BROOKLYN, Mich. -- Contenders for NASCAR's new championship showdown will be bunched at the front of the field for the second week in a row to start the Nextel Cup race Sunday at Michigan International Speedway.
Rain Friday washed out qualifying for the GFS Marketplace 400, and the field was filled mostly by car-owner points. Series leader Jimmie Johnson and runner-up Jeff Gordon will start side-by-side in the front row of the 43-car field, just as they did a week earlier at Watkins Glen International.
Johnson said he made an offhand comment to Robbie Loomis, Gordon's crew chief, that he really didn't earn the pole position starts at The Glen and here.
"Robbie said, 'Yes, you did earn this one,' " Johnson explained. " 'Twenty-some weeks you've been one of the most consistent cars out there and have earned this spot in the points.'"
For the first time, only the top 10 drivers after the 26th race of the season -- Sept. 11 in Richmond, Va. -- will be eligible to race for the title over the final 10 events.
Barring the unexpected, the top five or six drivers in the standings appear to have little to worry about, except trying to build momentum for the championship playoff.
The major focus Sunday will be several rows behind the Hendrick Motorsports teammates, with drivers in positions eight through 15 in the standings separated by only 160 points and only four races remaining until the new "Chase for the Cup'' begins.
"The farther out of the top 10 you are, the more risks you're going to take out there,'' Gordon said. "The guys who are sixth through 10 are just going to have to be solid and not do anything to hurt their situations.''
Gordon said it's probably too early for any of them to take too many chances.
"The big risks will come with one, maybe two races to go,'' the four-time series champion said. "As each race goes by, they'll get riskier and riskier.''
Johnson isn't too concerned about what will happen Sunday, even with so many strong entries needing to solidify or improve their positions.
"I'm not really worried about over-aggression by people,'' said Johnson, who leads Gordon by 40 points and is 426 ahead of eighth-place Kevin Harvick.
"You need always to remember who you're racing, what situation you may be in and approach them and race them with that in mind.
"That's what this points system is set up to do, create better racing, some action and more things to talk about.''
Johnson also noted that, with the same situation at Watkins Glen, the start of the race went off without a hitch.

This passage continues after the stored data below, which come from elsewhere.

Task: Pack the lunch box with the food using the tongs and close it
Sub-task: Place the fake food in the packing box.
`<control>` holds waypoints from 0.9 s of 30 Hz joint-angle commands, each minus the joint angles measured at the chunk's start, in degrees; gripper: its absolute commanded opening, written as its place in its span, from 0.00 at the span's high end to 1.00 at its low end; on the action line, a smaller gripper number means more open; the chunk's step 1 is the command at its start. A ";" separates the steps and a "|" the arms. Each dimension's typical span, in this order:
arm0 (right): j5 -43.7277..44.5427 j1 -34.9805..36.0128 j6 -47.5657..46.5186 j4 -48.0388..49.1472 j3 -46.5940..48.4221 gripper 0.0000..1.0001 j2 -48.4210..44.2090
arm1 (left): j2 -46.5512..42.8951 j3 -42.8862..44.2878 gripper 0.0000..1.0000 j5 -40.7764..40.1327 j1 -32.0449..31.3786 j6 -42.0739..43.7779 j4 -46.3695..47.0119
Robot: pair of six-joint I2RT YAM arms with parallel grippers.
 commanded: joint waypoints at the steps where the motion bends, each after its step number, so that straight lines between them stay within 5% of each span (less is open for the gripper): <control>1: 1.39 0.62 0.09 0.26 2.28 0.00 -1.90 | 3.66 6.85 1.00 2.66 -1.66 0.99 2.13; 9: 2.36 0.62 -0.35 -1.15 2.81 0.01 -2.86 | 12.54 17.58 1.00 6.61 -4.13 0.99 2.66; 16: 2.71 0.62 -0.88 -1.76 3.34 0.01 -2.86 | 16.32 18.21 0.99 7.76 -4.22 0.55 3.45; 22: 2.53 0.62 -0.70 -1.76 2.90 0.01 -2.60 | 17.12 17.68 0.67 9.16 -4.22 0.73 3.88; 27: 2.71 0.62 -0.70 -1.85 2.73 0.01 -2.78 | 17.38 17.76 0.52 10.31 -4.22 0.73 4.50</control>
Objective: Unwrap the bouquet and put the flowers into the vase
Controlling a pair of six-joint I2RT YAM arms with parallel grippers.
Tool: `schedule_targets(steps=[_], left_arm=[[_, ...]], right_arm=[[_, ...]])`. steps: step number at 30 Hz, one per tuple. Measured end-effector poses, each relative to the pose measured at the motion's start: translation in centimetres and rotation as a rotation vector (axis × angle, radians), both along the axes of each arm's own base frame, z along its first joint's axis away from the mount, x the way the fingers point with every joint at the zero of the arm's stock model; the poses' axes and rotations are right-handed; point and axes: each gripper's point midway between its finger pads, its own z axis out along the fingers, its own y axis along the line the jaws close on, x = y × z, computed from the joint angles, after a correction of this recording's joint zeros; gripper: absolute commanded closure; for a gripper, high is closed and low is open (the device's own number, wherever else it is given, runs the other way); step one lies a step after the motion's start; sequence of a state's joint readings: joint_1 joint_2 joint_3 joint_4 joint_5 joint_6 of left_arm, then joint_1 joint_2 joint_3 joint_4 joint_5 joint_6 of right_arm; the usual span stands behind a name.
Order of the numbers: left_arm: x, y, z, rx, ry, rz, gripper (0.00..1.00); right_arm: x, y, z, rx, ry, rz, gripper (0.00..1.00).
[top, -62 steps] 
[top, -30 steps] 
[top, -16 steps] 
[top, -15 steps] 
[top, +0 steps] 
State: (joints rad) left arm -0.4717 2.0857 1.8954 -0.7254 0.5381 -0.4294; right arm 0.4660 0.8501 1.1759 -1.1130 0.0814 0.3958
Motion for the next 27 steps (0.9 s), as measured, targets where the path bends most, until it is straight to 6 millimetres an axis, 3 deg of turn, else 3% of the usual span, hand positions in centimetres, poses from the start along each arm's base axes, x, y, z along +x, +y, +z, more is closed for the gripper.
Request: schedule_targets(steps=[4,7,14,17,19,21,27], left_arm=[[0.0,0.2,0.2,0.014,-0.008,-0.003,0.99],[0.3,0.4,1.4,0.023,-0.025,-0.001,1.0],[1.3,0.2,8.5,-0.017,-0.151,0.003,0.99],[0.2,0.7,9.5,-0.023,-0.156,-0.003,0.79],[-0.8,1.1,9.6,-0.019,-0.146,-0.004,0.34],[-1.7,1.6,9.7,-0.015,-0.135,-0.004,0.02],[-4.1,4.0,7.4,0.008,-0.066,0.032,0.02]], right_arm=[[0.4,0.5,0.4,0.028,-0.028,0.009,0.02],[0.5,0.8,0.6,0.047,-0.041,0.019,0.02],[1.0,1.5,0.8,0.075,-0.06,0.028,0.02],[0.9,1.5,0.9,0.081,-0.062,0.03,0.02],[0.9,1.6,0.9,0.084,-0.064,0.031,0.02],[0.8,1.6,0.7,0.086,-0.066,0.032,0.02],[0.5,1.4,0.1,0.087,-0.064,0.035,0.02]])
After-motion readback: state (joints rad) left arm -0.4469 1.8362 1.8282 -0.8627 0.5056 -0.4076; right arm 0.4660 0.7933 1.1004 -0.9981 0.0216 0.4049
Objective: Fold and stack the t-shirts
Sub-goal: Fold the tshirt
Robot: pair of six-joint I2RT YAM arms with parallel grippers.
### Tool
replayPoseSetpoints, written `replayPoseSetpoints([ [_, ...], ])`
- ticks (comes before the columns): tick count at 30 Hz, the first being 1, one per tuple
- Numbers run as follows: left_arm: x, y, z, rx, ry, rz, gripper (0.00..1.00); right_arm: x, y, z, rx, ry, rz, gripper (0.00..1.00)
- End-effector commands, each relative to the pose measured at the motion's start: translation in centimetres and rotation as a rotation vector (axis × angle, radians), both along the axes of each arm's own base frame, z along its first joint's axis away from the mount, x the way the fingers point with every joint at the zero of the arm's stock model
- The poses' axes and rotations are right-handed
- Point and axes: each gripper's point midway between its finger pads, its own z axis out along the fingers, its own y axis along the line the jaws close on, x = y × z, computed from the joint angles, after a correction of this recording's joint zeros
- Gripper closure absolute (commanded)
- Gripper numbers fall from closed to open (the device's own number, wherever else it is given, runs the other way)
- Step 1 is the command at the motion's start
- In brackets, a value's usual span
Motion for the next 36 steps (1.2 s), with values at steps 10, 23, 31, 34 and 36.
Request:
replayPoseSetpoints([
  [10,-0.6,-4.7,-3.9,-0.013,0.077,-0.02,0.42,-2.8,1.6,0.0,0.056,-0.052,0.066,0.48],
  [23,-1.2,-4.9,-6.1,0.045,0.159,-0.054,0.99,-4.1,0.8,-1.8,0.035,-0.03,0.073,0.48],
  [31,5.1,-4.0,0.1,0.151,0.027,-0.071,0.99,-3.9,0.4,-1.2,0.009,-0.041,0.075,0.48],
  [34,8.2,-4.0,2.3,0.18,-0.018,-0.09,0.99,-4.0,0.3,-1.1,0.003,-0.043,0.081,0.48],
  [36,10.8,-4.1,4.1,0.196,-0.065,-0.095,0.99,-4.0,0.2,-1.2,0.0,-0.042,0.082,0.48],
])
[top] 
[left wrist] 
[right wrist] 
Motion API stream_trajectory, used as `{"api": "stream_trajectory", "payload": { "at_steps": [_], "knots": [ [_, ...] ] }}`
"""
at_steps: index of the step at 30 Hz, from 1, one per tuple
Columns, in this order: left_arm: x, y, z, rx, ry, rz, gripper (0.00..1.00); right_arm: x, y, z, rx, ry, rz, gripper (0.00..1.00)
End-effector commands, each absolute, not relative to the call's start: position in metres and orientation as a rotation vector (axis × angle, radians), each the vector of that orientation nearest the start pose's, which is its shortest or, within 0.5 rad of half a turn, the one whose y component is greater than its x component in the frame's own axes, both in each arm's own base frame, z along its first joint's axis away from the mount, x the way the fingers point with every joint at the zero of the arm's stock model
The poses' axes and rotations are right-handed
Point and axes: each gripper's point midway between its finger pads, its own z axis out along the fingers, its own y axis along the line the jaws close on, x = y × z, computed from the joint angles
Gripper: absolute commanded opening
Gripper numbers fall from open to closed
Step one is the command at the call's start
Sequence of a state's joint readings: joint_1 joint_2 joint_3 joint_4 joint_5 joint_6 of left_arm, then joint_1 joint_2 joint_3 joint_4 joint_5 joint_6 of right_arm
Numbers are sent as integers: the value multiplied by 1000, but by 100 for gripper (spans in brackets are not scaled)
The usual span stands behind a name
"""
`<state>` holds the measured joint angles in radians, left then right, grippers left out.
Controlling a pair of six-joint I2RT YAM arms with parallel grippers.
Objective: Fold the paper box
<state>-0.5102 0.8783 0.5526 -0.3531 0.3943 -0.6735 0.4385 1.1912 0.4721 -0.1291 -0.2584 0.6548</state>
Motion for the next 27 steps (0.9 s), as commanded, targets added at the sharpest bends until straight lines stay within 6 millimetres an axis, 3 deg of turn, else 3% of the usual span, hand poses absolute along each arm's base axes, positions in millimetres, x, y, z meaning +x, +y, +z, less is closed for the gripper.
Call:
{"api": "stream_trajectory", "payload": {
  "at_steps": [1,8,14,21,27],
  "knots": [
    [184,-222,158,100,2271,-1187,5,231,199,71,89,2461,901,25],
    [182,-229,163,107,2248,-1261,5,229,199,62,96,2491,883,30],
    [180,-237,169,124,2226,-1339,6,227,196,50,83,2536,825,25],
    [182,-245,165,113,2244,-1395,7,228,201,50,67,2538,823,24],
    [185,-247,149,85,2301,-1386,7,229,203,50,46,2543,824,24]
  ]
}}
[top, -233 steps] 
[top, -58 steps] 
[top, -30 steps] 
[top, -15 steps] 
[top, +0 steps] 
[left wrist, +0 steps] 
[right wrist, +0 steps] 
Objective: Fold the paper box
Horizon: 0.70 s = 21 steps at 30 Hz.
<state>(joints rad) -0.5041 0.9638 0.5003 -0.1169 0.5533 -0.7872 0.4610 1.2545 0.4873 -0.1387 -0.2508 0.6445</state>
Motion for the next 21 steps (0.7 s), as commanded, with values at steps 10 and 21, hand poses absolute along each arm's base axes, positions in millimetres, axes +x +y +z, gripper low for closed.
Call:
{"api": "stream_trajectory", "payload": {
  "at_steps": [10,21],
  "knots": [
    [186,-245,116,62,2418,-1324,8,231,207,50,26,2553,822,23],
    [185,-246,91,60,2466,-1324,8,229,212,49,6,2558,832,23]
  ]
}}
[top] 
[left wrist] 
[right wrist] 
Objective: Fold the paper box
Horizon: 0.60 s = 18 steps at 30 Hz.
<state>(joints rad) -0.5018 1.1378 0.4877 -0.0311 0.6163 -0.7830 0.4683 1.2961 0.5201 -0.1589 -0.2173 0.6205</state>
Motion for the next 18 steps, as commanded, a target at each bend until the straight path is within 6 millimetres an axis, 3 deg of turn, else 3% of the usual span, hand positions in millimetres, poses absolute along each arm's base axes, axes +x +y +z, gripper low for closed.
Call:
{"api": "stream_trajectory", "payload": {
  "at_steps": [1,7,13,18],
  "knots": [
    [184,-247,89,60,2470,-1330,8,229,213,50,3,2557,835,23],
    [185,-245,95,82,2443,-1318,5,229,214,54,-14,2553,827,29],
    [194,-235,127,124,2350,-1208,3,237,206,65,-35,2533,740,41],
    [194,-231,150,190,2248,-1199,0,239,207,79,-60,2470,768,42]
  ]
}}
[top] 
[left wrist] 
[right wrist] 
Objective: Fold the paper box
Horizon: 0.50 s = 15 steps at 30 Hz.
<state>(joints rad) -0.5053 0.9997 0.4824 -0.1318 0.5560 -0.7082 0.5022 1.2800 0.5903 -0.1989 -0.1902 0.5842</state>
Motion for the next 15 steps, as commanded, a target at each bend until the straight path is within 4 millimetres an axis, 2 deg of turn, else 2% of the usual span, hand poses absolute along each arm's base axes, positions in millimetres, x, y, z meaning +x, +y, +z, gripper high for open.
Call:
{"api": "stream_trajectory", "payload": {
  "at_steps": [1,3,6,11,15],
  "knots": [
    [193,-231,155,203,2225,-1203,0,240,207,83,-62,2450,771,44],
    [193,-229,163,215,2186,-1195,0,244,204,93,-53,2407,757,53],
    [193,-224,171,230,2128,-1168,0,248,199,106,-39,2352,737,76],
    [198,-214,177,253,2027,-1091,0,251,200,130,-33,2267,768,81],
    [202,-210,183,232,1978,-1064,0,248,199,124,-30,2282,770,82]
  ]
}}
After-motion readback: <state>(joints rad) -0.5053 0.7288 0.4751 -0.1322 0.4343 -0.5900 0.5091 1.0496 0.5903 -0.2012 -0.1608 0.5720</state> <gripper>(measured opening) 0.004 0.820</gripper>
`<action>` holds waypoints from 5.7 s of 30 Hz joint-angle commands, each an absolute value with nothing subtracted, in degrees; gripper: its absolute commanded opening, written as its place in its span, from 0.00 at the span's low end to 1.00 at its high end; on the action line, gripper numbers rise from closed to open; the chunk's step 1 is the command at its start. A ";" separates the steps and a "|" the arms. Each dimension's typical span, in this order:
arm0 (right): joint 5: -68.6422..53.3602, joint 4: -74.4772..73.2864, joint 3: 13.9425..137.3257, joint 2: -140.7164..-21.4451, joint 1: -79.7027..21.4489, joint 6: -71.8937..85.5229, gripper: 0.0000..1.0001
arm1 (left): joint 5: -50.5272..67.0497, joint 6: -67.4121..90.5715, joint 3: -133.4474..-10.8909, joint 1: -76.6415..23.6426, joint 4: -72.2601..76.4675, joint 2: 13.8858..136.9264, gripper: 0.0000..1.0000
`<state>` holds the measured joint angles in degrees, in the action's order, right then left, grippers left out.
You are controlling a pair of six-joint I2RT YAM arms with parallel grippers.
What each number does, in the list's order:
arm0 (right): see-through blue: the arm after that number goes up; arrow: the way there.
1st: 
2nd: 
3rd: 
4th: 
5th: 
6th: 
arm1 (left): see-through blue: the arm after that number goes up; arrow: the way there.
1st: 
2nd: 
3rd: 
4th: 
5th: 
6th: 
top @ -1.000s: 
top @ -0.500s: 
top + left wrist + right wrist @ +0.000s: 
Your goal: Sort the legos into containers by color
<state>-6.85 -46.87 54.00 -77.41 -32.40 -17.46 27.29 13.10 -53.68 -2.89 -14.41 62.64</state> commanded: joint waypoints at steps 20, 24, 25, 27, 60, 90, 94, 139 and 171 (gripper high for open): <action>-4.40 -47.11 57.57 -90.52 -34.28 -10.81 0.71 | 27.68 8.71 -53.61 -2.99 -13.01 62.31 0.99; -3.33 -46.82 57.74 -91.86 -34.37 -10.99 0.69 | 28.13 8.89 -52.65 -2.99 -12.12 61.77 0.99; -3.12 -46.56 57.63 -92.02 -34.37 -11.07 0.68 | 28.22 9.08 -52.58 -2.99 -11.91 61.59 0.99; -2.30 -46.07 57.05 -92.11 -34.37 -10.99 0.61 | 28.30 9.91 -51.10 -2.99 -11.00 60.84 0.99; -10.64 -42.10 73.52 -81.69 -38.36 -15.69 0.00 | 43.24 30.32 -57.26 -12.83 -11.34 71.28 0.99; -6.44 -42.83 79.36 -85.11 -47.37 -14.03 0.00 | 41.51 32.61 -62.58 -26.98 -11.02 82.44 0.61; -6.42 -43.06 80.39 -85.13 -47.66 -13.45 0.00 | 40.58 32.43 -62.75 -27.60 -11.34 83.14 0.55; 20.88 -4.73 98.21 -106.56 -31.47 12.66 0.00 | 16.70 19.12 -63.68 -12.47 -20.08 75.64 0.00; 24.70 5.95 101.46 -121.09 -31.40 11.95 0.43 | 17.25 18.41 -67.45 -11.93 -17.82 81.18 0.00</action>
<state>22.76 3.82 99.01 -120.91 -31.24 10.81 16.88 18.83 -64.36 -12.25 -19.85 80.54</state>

"As far as us lining up on points, I think everybody I'm around, especially in the top 10, will be pretty calm and relaxed,'' he said. "We all know it's a long race and there's nothing to gain right away.''
Dale Earnhardt Jr. will start third, followed by Watkins Glen winner Tony Stewart, defending Cup champion Matt Kenseth, Elliott Sadler, Kurt Busch, Harvick, Bobby Labonte and 10th-place Jeremy Mayfield.
Right behind will be rookie Kasey Kahne and defending champion Ryan Newman, who won here in June. Then it's Mark Martin, Dale Jarrett and Jamie McMurray. All five are within 99 points of Mayfield.
Jeff Burton, who left Roush Racing after nine years because the team could not find a primary sponsor for his car, will start 28th in the No. 30 Richard Childress Racing Chevrolet previously driven by rookie Johnny Sauter and Dave Blaney.
Burton was replaced in the No. 99 Roush Ford by Carl Edwards, a regular in NASCAR's Craftsman Truck series. He'll start 23rd in his first Cup race.
Among the eight drivers who did not make the field were Kerry Earnhardt, Kyle Busch and J.J. Yeley, a former short-track champion hoping to make his first Cup start here.